- What you are asked to do
Give back the full data, retyped precisely.
━━━━━━
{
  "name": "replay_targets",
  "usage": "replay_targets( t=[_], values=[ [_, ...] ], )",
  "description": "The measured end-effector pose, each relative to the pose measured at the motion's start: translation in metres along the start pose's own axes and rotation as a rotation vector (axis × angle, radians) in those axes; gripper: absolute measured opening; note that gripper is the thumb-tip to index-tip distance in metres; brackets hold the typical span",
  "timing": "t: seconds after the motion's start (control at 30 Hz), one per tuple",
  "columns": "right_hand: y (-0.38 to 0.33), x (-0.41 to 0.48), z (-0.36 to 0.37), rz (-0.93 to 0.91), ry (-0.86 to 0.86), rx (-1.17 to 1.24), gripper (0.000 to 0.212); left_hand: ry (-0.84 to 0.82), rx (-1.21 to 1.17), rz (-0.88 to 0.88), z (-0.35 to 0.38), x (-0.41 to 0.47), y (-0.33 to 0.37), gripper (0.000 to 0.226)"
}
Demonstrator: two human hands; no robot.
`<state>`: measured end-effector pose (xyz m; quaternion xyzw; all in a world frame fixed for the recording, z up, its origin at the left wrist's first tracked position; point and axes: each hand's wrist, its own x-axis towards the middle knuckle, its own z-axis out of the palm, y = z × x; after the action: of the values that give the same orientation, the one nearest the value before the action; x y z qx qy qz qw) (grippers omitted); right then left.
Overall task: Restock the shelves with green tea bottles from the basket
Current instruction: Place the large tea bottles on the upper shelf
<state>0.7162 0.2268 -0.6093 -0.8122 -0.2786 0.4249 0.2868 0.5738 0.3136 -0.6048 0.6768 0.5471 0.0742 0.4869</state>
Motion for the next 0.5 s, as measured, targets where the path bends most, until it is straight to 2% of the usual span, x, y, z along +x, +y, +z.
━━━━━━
- The completed task
{
  "name": "replay_targets",
  "usage": "replay_targets( t=[_], values=[ [_, ...] ], )",
  "description": "The measured end-effector pose, each relative to the pose measured at the motion's start: translation in metres along the start pose's own axes and rotation as a rotation vector (axis × angle, radians) in those axes; gripper: absolute measured opening; note that gripper is the thumb-tip to index-tip distance in metres; brackets hold the typical span",
  "timing": "t: seconds after the motion's start (control at 30 Hz), one per tuple",
  "columns": "right_hand: y (-0.38 to 0.33), x (-0.41 to 0.48), z (-0.36 to 0.37), rz (-0.93 to 0.91), ry (-0.86 to 0.86), rx (-1.17 to 1.24), gripper (0.000 to 0.212); left_hand: ry (-0.84 to 0.82), rx (-1.21 to 1.17), rz (-0.88 to 0.88), z (-0.35 to 0.38), x (-0.41 to 0.47), y (-0.33 to 0.37), gripper (0.000 to 0.226)"
}
Demonstrator: two human hands; no robot.
`<state>`: measured end-effector pose (xyz m; quaternion xyzw; all in a world frame fixed for the recording, z up, its origin at the left wrist's first tracked position; point and axes: each hand's wrist, its own x-axis towards the middle knuckle, its own z-axis out of the palm, y = z × x; after the action: of the values that give the same orientation, the one nearest the value before the action; x y z qx qy qz qw) (grippers omitted); right then left.
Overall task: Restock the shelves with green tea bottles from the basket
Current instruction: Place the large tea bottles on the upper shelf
<state>0.7162 0.2268 -0.6093 -0.8122 -0.2786 0.4249 0.2868 0.5738 0.3136 -0.6048 0.6768 0.5471 0.0742 0.4869</state>
Motion for the next 0.5 s, as measured, targets where the path bends most, until it is straight to 2% of the usual span, x, y, z along +x, +y, +z.

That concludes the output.